Belgium introduced an FDI screening mechanism anticipated to enter into force on July 1, 2023, adding yet another jurisdiction in the EU which has adopted national measures to implement the EU’s FDI Regulation (EU) 2019/452. The new Belgian regime may place additional compliance obligations on companies, and, for some investments, it will entail modifications to initially planned transactions.
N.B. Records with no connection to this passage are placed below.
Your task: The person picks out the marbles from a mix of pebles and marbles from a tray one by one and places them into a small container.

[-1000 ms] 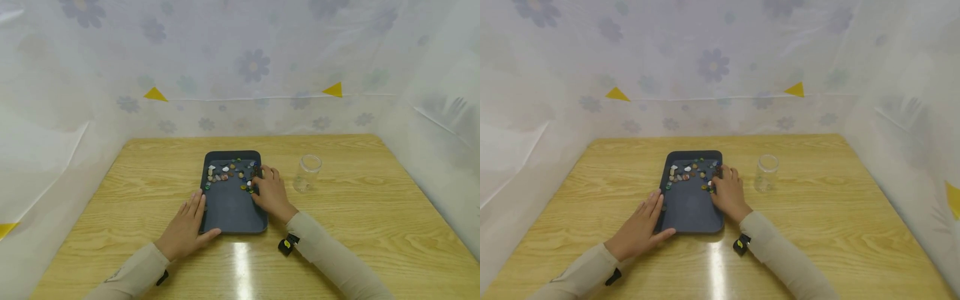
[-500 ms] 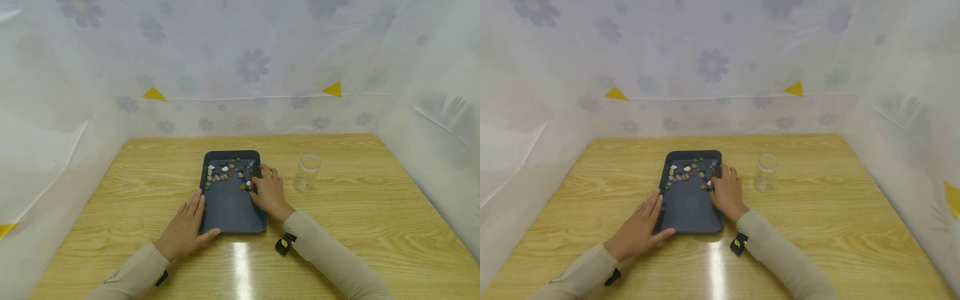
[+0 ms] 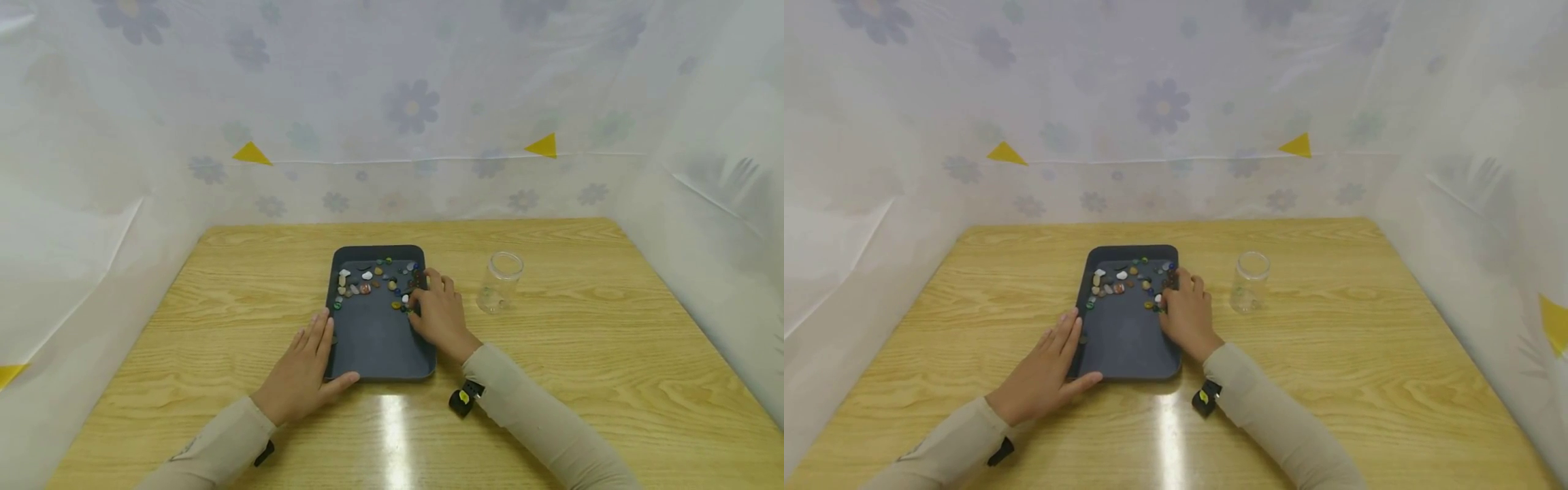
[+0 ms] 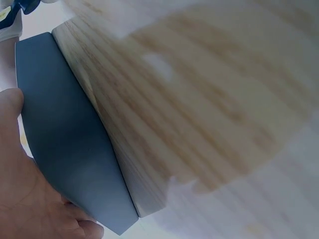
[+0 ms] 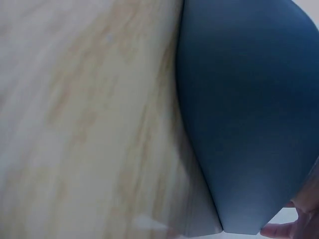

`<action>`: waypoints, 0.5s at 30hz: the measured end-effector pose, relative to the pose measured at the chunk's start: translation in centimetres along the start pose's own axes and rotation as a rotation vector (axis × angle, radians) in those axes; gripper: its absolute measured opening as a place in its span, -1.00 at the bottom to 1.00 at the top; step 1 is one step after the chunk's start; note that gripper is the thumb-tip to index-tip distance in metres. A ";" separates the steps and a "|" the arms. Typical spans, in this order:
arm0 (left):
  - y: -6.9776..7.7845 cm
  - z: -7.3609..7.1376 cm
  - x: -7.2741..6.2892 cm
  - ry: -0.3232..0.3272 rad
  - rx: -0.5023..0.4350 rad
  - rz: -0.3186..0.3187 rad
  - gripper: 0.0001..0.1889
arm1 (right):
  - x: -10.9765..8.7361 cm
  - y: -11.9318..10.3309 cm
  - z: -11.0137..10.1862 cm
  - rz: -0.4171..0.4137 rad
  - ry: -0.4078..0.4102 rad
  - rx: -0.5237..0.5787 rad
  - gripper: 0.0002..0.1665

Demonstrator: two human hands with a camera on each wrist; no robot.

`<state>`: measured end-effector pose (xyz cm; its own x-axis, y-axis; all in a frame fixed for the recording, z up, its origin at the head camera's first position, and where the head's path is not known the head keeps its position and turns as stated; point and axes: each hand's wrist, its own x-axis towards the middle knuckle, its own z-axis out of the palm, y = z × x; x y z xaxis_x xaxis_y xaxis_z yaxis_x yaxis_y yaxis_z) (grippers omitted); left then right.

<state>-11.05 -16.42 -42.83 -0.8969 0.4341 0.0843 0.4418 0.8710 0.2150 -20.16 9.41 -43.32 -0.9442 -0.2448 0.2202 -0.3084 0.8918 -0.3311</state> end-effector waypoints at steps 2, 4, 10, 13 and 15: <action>0.0 0.0 0.0 -0.003 0.000 0.001 0.04 | 0.0 0.0 -0.2 -0.010 0.019 0.002 -0.92; 0.0 0.0 0.0 -0.006 0.000 0.001 0.04 | -0.1 0.0 -0.3 -0.025 0.044 0.004 -0.91; 0.0 0.1 0.0 -0.013 0.001 -0.003 0.05 | 0.0 0.0 -1.4 -0.036 0.072 0.056 -0.90; 0.0 0.0 0.0 -0.013 -0.004 -0.002 0.05 | 0.2 0.0 -2.2 -0.037 0.078 0.072 -0.90; 0.0 0.0 0.0 -0.011 -0.003 0.000 0.05 | 0.4 0.0 -2.7 -0.034 0.083 0.078 -0.88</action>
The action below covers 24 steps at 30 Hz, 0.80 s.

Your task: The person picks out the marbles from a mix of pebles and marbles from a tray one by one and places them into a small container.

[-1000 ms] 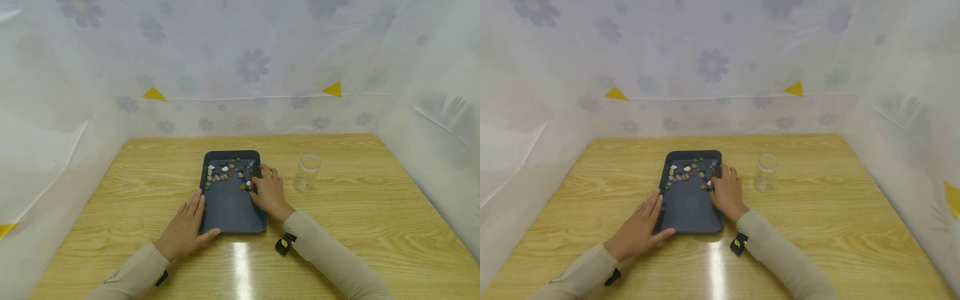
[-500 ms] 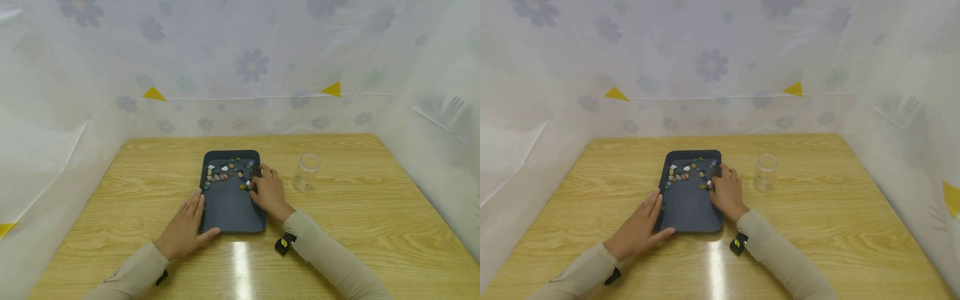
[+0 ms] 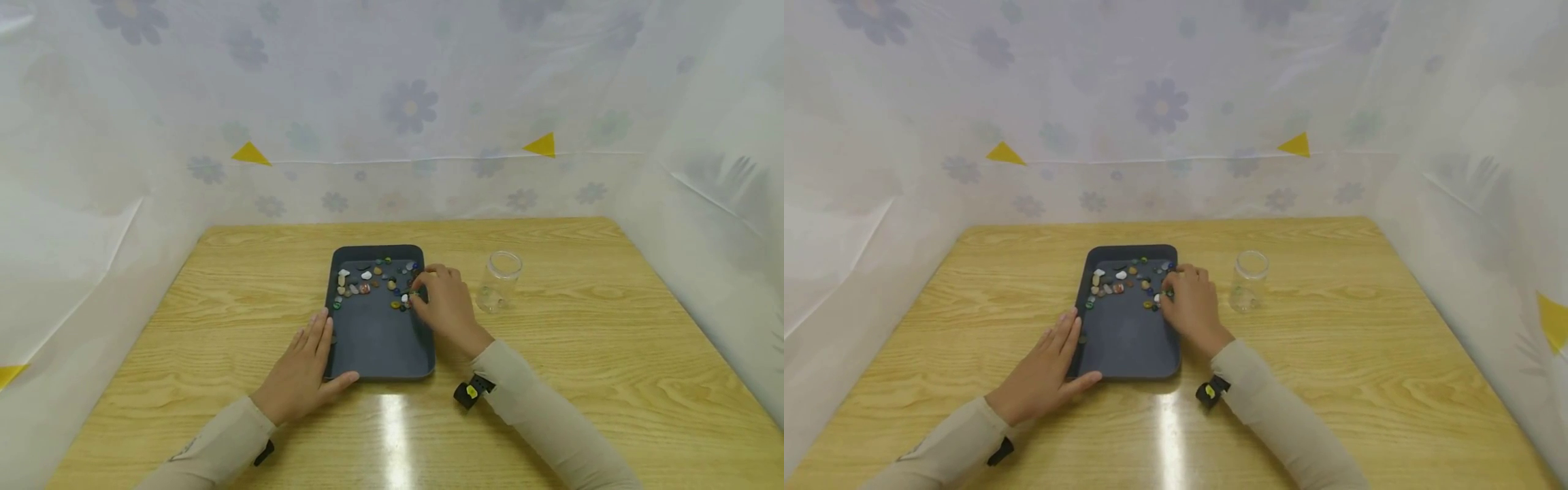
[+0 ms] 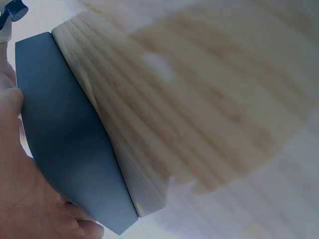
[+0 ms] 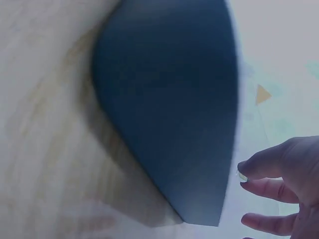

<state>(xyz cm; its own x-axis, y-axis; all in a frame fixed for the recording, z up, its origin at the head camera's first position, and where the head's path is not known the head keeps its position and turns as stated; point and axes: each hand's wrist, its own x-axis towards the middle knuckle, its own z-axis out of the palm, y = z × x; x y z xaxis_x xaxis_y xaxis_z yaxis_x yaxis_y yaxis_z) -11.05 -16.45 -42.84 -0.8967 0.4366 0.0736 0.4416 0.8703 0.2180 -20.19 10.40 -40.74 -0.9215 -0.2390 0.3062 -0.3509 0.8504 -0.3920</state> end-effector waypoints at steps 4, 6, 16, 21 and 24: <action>-0.1 0.0 0.0 0.003 -0.002 0.001 0.05 | 0.2 0.0 -1.0 0.018 0.009 0.031 -0.87; -0.1 0.1 0.0 0.001 -0.002 0.002 0.05 | 0.2 0.1 -1.5 0.029 0.015 0.067 -0.88; 0.0 -0.1 0.1 0.003 0.005 0.014 0.04 | -0.2 0.8 -4.4 0.023 0.065 0.139 -0.81; 0.1 -0.1 0.0 0.006 0.008 0.019 0.04 | -0.4 1.4 -6.3 0.009 0.118 0.142 -0.80; 0.1 -0.1 0.0 0.005 0.006 0.020 0.04 | -0.6 2.1 -7.2 0.007 0.147 0.139 -0.80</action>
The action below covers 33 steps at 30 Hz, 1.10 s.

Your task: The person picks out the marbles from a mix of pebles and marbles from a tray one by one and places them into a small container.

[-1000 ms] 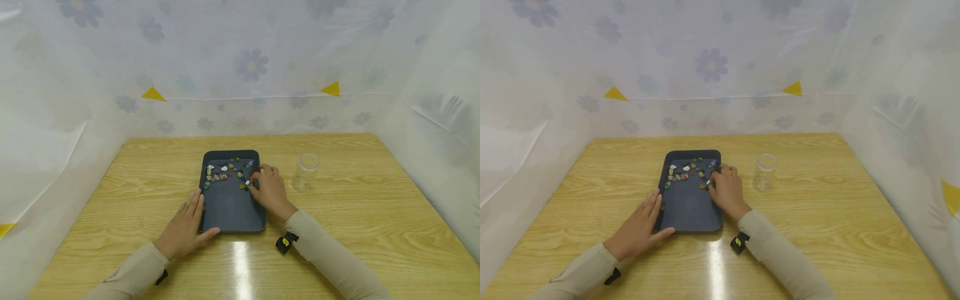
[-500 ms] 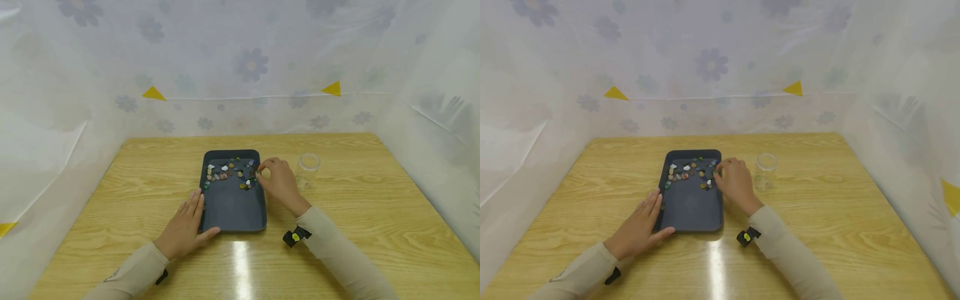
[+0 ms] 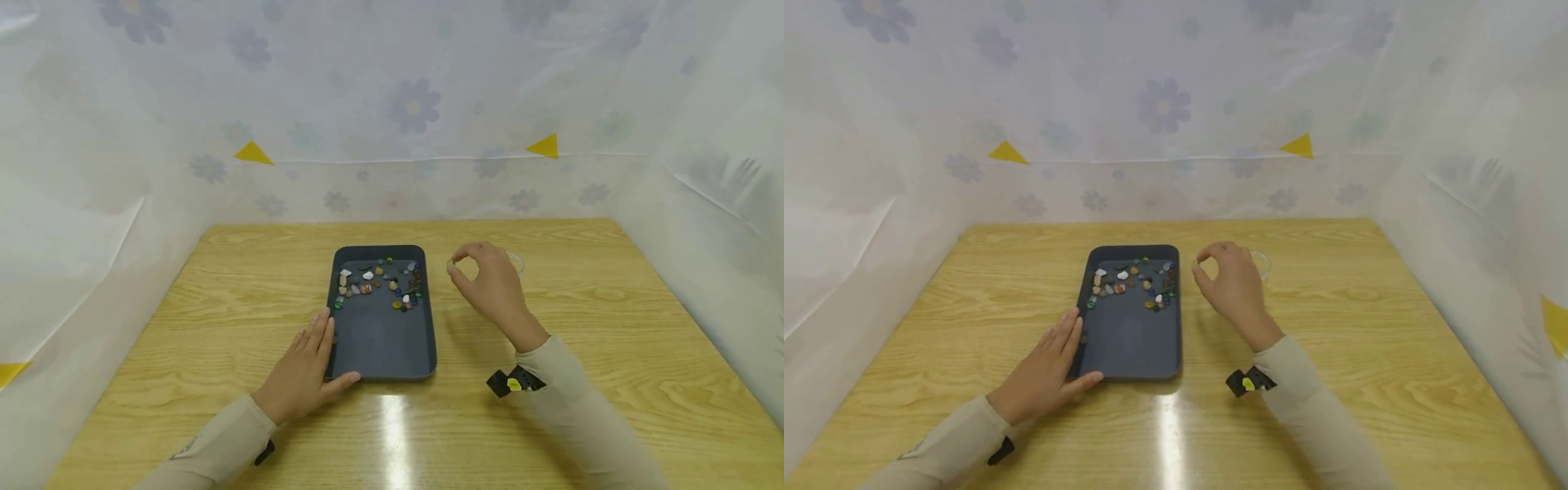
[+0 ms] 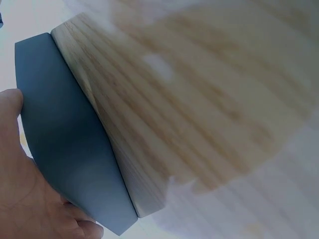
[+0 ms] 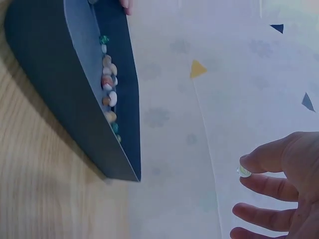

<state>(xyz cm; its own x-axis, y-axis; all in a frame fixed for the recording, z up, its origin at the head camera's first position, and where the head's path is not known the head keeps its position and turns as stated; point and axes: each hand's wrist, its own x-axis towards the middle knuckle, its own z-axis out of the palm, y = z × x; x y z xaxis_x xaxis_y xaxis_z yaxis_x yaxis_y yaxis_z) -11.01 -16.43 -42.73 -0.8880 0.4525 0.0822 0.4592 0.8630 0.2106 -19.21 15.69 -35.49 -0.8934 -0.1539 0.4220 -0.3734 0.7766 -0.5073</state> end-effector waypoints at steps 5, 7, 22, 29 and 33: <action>0.0 0.1 0.1 0.000 0.002 0.000 0.04 | -0.2 1.4 -1.6 0.011 0.032 0.000 -0.80; 0.0 0.1 0.1 -0.002 0.003 0.001 0.04 | -0.3 2.0 -2.2 0.022 0.039 0.002 -0.80; 0.0 -0.1 0.0 0.010 -0.013 0.005 0.03 | -1.5 5.8 -4.8 0.149 0.024 -0.035 -0.73; 0.0 -0.1 0.0 0.001 -0.010 -0.004 0.04 | -1.2 6.2 -5.3 0.203 -0.060 -0.016 -0.65; 0.0 -0.1 0.0 -0.004 -0.004 -0.009 0.05 | -1.0 6.3 -5.4 0.235 -0.122 -0.020 -0.60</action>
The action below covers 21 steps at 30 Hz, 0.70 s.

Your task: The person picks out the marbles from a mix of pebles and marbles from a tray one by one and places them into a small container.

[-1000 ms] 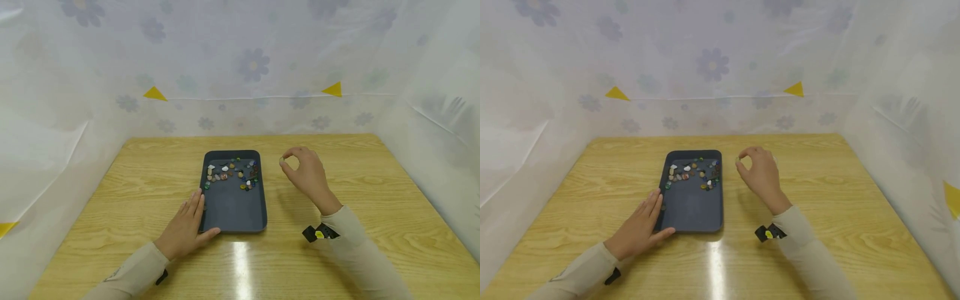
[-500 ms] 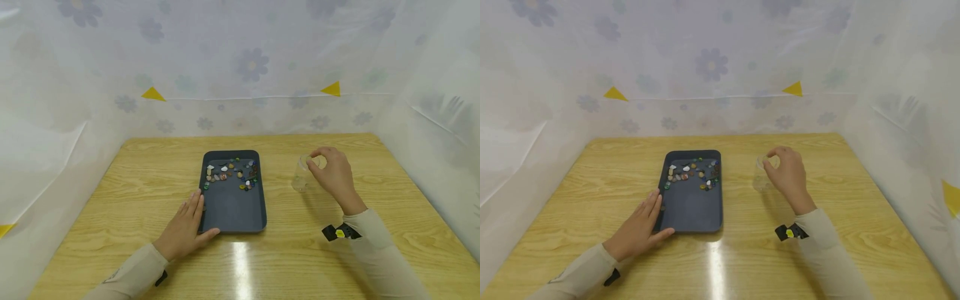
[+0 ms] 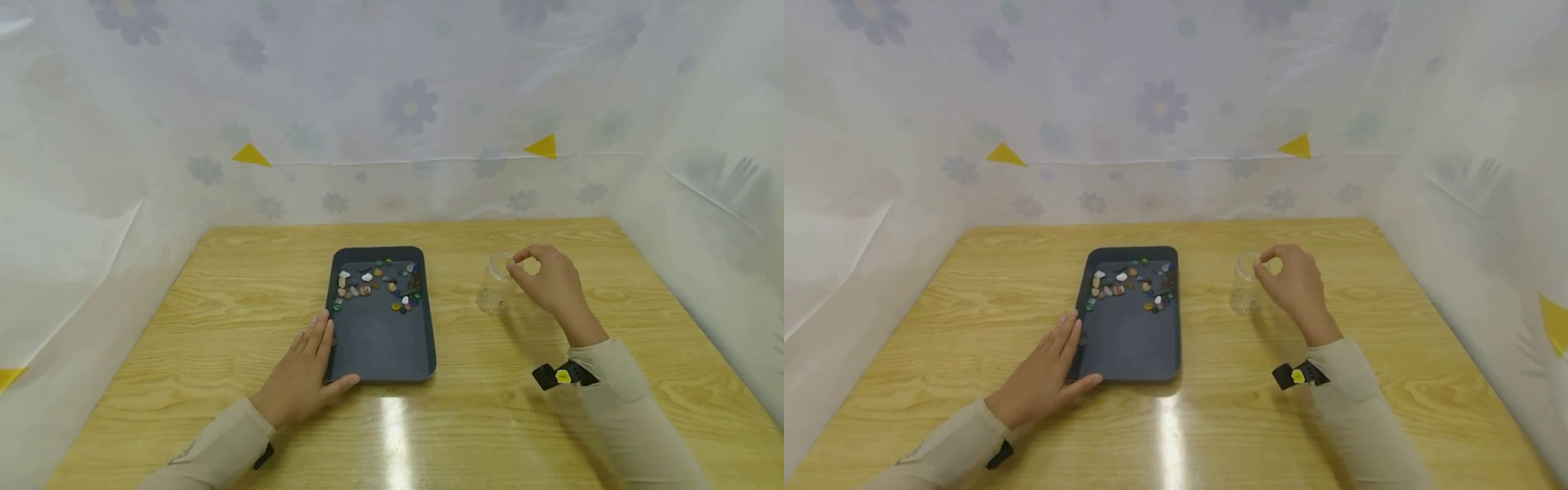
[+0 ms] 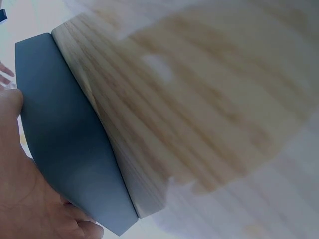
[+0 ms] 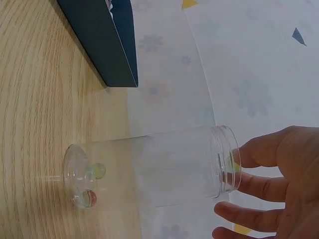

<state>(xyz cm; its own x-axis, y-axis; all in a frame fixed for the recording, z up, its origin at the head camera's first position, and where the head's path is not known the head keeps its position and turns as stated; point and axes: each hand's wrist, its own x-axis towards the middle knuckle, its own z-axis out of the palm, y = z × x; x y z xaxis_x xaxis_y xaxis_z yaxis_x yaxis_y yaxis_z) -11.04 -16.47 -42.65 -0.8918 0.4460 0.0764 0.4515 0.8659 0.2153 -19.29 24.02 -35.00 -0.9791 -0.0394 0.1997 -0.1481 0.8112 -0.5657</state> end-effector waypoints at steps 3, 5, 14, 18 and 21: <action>0.0 0.0 0.0 -0.003 0.004 0.000 0.05 | 0.1 0.1 -0.1 0.012 -0.034 0.002 -0.58; 0.1 0.0 0.0 -0.004 0.003 -0.002 0.05 | 0.2 0.2 -0.1 0.012 -0.047 0.003 -0.56; 0.1 -0.1 0.0 -0.009 -0.001 -0.002 0.04 | 0.2 0.1 -0.3 0.011 -0.067 -0.005 -0.56; 0.0 0.0 0.0 -0.011 0.000 -0.005 0.04 | 0.2 0.1 -0.4 0.010 -0.071 -0.006 -0.58; 0.0 0.0 0.0 -0.009 -0.001 -0.004 0.04 | 0.3 0.1 -0.3 0.005 -0.073 -0.006 -0.59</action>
<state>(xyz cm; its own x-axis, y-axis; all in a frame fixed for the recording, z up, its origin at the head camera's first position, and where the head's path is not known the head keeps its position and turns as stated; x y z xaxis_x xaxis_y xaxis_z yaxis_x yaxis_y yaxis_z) -11.02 -16.45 -42.69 -0.8931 0.4448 0.0668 0.4481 0.8673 0.2168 -19.52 24.30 -34.75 -0.9875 -0.0775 0.1376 -0.1422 0.8149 -0.5619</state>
For companies considering transactions – directly or indirectly – in Belgium, the new regime creates an additional layer of deal conditionality, besides merger control and the EU Foreign Subsidies Regulation (also due to be implemented this year – see our previous blogpost here).
- The FDI screening mechanism will cover key sectors for the Belgian economy; for example, critical infrastructures, essential technologies or raw materials, defense, and energy;
- Notification is mandatory and the investors cannot close the transaction before the foreign investment has been cleared, or they risk incurring hefty fines;
- The preliminary assessment phase can take up to 30 calendar days and where a more in-depth review is required, this can take up to an additional month, but extensions and suspensions are possible.
- The Interfederal Screening Commission (“Screening Commission”) will review the notifications. The competent minister will clear the investment, impose remedies, or prohibit the investment where no remedies can overcome the concerns over Belgian national security, public order or strategic interests.